We are now reaching the end of Mark S. Smith's The Memoirs of God, but Smith adds a “postscript” - Biblical Memory between Religion, Theology and History - in which he attempts to address some of the issues that he has inevitably raised in the course of the book but has not yet discussed. Smith's concerns center around the nature of revelation.
Biblical Narrative and Systematic Theology
Smith begins by noting that, in the Bible, Israel generated a “master narrative” of God's relations with man, running from Genesis through the books of Kings.
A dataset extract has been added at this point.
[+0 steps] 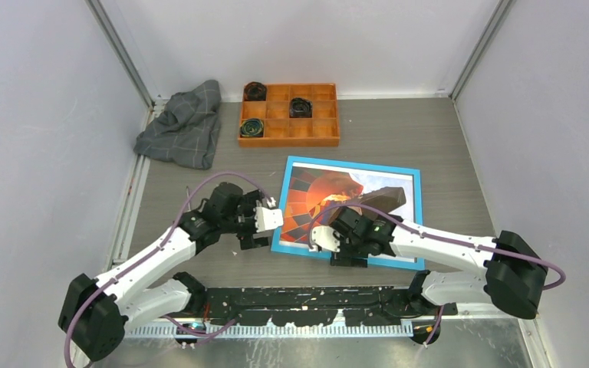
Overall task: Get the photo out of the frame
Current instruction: Move the photo frame to the center of the board, then turn over the photo frame at the center of the board.
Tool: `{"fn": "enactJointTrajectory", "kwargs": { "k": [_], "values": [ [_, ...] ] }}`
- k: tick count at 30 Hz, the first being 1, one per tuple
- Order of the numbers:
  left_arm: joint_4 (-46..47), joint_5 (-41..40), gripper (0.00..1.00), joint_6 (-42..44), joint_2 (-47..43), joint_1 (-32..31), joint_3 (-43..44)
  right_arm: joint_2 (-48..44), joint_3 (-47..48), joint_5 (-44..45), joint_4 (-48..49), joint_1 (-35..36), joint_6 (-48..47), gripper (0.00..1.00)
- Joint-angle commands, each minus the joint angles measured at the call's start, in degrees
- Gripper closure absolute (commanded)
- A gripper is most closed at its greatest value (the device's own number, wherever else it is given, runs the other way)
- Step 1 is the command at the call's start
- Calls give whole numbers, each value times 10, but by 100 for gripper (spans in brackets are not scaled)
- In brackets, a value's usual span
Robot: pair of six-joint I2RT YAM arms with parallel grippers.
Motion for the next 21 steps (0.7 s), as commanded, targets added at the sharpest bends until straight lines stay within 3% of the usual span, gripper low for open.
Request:
{"fn": "enactJointTrajectory", "kwargs": {
  "k": [1, 12, 21],
  "values": [
    [42, -2, 0, 47, 20, -42, 5, -10, -25, -9, -16, -8, 19, 28],
    [134, 1, 0, 77, 55, -100, -43, -14, -7, -74, -58, -32, 27, 31],
    [258, 17, 0, 102, 46, -104, -110, 7, -21, -57, -10, -31, 37, 39]
  ]
}}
As this narrative came to be recognized as “scripture,” i.e., became “the Bible,” it was also transformed from Israel's traditions into what Smith has termed the “memoirs of God.” But this new development could not hide the past, nor the highly complex way in which the individual narratives came into being and were later incorporated into a master narrative:
This master narrative was modified as it went on, with older modifications overwritten by later ones. The modified biblical narrative often left vestiges of older versions of the past, issuing in a text with a dialectic between the master narrative and other earlier, or even contemporary, conflicting versions. Israel's representation of its past in the Bible also incorporates competition and compromise over the meaning of that past. What becomes recognized as revelation is more than a single revelation about the past. (161)Obviously, to enshrine such narratives as the “word of God” presents theoretical problems, not the least of which is: what could God have intended by this procedure, and how are humans to decide among the conflicting versions and representations of God's relationship with man?